The NDP motion also called for increased Canadian involvement in the region and support for the US’s new Mideast war by way of a so-called “humanitarian aid” campaign. It concluded with a paean to the “ brave men and women of the Canadian Armed Forces who stand on guard for all of us.”

Mulcair and other NDP speakers voiced outrage over the fact that the Harper government has said it would be ready to participate in a bombing campaign in Syria if it was explicitly supported by the Syrian government. Using the very rhetoric western governments, including Canada’s, have used to justify their support for the al-Qaeda and ISIS-spearheaded insurgency in Syria, Mulcair denounced Syrian President Bashar al-Assad as “a genocidal maniac.”

Mulcair and the NDP, it need be noted, have repeatedly supported Canada’s participation in US-led imperialist wars, dating back to the 1999 NATO war on Yugoslavia, and this summer gave their full-throated support to the Israeli invasion of Gaza.

The Liberals, for their part, had repeatedly signaled that they were ready to lend their support to a Canadian “combat mission” in the Middle East. But last week, Liberal leader Justin Trudeau announced that his party would not give its sanction to the proposed deployment of nine RCAF aircraft, claiming that the government had yet to make a compelling case for it.

Speaking in the war debate on Monday, Liberal Defence critic Marc Garneau said the Liberals “are prepared” for Canada “to play a military role of a non-combat nature,” presumably involving training, advice, surveillance, and transport. The next day Garneau went still further, announcing that the Liberals “will of course support what is eventually decided by the government, because we know that we're sending our men and women into combat” and once they “are out there, we have to be supportive.”

The two-member Green Party caucus split on whether to openly support Canada taking on a combat role in the Middle East. While party leader Elizabeth May supported the NDP motion, her colleague, Thunder Bay MP Bruce Hyer, voted for Canada to go to war for the fourth time in 15 years.

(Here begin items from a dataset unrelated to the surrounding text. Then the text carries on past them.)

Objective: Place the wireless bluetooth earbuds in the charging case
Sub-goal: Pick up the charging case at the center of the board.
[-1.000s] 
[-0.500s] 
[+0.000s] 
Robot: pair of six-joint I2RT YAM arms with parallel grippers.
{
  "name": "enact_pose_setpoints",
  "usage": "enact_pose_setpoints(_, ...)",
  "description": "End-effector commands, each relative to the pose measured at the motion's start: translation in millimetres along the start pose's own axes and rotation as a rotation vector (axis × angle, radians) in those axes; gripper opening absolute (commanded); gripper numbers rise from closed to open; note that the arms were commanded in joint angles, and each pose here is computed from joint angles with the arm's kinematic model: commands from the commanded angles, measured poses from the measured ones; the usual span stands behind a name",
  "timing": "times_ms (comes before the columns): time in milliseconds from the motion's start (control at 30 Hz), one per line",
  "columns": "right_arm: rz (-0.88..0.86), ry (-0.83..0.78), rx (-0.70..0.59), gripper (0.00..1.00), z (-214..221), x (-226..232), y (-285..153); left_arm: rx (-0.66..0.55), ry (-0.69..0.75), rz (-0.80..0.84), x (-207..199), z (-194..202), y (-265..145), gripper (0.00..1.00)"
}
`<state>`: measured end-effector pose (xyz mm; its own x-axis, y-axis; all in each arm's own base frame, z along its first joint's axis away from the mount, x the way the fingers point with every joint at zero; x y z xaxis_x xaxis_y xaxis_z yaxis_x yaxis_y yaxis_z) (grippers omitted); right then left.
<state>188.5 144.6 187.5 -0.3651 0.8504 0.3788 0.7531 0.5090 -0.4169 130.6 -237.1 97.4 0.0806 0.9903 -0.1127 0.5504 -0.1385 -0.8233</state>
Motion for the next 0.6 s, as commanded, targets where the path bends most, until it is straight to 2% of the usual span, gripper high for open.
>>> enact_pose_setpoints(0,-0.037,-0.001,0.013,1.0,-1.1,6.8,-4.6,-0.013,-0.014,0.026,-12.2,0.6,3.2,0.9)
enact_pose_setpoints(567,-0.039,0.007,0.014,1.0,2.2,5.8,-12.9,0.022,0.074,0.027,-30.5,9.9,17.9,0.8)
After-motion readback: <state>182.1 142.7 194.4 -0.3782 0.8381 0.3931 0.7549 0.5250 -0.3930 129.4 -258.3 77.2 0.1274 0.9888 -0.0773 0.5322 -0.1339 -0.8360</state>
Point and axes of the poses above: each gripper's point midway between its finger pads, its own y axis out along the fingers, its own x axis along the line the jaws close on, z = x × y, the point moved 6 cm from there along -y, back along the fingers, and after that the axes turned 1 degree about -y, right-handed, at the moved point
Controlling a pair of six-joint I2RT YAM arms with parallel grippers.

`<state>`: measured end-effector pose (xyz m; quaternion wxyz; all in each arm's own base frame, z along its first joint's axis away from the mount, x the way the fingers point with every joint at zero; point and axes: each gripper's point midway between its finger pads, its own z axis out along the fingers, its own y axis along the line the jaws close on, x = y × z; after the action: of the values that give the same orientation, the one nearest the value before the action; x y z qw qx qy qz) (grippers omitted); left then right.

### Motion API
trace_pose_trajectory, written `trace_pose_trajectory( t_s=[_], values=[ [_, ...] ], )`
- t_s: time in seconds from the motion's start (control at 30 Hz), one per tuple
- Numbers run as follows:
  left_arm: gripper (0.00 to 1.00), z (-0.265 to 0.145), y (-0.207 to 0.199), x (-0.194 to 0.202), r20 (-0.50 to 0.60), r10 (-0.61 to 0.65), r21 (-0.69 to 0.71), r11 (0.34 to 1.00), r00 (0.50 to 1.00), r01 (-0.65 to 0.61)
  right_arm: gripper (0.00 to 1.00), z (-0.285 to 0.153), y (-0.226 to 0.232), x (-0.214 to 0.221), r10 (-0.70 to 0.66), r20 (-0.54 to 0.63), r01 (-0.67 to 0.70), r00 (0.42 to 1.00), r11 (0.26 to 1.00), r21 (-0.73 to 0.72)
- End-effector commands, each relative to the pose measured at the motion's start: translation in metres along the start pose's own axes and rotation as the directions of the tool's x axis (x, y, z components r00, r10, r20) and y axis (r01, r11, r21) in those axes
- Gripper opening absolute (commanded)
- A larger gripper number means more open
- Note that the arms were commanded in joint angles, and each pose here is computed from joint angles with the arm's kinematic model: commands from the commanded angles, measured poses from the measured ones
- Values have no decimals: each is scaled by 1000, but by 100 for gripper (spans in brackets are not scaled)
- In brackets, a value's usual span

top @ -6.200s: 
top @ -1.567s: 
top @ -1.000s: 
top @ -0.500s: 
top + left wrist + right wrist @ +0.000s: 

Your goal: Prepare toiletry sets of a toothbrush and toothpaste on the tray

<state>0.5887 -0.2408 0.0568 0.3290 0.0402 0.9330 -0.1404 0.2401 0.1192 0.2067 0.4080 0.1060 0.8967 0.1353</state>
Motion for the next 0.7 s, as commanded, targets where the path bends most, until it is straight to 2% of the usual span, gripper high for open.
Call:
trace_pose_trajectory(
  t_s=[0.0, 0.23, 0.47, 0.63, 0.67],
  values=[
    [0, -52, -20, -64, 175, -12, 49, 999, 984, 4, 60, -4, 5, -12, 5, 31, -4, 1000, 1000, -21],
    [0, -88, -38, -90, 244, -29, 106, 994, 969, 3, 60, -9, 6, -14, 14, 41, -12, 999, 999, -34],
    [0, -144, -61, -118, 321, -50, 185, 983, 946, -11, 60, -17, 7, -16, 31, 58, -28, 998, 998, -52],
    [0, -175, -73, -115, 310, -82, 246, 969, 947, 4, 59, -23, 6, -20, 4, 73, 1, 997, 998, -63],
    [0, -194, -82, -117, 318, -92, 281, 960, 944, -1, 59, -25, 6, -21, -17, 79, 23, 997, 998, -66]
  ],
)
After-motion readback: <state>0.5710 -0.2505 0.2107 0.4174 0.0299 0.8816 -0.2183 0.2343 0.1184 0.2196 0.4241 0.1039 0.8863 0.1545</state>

With most of the country’s major dailies, including the Globe and Mail , National Post , Montreal Gazette , and Ottawa Citizen, strongly supporting Canada taking on a frontline role in the new Mideast war, there is growing dissent within NDP and especially Liberal ranks over their “anti-war” posture.

On Tuesday, Gary Doer, Manitoba’s former NDP premier and Canada’s current US ambassador, strongly endorsed the government’s decision to join Obama’s war coalition, adding that as an NDP Premier he had proudly supported Canada’s role in the Afghan counter-insurgency war.

Former Liberal Foreign Affairs Minister Lloyd Axworthy has publicly criticized the party’ stance as a break with Liberal “traditions, principles and history.” Meanwhile, former Liberal Justice Minister Irwin Cotler, who abstained in Tuesday’s vote, has said he did so not because he is opposed to Canada taking on a “combat role” in Iraq, but because he believes Canada should have gone to war in Syria in 2011 to overthrow the Assad regime and lacks a “coherent” Mideast strategy today.